- **Task directions**
Repeat, exactly as written, the line containing "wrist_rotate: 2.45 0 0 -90" and each line after it through the end of the data.

(Data excerpt begins)

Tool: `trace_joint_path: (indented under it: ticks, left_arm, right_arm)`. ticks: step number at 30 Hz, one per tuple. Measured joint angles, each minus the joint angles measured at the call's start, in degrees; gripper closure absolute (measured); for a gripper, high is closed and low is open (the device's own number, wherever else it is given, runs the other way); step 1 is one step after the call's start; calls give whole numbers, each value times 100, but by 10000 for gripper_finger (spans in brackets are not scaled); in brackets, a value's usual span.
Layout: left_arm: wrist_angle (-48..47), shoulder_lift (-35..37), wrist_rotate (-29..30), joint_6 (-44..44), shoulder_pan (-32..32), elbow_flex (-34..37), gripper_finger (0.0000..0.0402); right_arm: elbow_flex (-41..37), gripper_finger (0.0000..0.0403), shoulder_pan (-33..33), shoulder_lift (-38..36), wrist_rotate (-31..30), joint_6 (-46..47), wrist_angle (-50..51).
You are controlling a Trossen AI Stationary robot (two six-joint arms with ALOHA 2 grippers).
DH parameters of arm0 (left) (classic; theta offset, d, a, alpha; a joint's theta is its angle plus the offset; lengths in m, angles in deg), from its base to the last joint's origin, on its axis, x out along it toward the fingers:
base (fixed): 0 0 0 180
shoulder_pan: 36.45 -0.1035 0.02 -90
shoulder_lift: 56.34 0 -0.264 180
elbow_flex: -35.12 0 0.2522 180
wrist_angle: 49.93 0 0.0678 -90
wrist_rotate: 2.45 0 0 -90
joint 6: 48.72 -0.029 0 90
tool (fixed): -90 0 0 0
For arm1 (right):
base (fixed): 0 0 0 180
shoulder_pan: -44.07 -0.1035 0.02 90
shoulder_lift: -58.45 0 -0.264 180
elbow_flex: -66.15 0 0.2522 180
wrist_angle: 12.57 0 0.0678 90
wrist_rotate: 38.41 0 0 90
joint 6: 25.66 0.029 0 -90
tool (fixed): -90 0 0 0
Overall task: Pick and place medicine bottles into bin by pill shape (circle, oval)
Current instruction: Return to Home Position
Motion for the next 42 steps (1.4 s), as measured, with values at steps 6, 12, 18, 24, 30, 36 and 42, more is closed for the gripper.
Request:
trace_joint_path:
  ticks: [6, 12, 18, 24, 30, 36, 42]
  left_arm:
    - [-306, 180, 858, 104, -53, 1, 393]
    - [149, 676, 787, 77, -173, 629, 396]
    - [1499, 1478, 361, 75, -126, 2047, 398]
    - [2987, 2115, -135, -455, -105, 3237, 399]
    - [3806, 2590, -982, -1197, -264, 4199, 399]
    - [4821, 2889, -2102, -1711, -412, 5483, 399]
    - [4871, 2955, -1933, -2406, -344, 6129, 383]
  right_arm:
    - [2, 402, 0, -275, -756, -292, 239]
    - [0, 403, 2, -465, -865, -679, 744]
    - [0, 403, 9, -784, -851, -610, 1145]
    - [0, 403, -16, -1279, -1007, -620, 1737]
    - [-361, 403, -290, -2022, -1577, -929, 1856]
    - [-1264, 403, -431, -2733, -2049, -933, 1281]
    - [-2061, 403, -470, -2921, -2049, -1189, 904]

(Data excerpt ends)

- **Your response**
wrist_rotate: 2.45 0 0 -90
joint 6: 48.72 -0.029 0 90
tool (fixed): -90 0 0 0
For arm1 (right):
base (fixed): 0 0 0 180
shoulder_pan: -44.07 -0.1035 0.02 90
shoulder_lift: -58.45 0 -0.264 180
elbow_flex: -66.15 0 0.2522 180
wrist_angle: 12.57 0 0.0678 90
wrist_rotate: 38.41 0 0 90
joint 6: 25.66 0.029 0 -90
tool (fixed): -90 0 0 0
Overall task: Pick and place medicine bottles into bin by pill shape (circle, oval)
Current instruction: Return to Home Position
Motion for the next 42 steps (1.4 s), as measured, with values at steps 6, 12, 18, 24, 30, 36 and 42, more is closed for the gripper.
Request:
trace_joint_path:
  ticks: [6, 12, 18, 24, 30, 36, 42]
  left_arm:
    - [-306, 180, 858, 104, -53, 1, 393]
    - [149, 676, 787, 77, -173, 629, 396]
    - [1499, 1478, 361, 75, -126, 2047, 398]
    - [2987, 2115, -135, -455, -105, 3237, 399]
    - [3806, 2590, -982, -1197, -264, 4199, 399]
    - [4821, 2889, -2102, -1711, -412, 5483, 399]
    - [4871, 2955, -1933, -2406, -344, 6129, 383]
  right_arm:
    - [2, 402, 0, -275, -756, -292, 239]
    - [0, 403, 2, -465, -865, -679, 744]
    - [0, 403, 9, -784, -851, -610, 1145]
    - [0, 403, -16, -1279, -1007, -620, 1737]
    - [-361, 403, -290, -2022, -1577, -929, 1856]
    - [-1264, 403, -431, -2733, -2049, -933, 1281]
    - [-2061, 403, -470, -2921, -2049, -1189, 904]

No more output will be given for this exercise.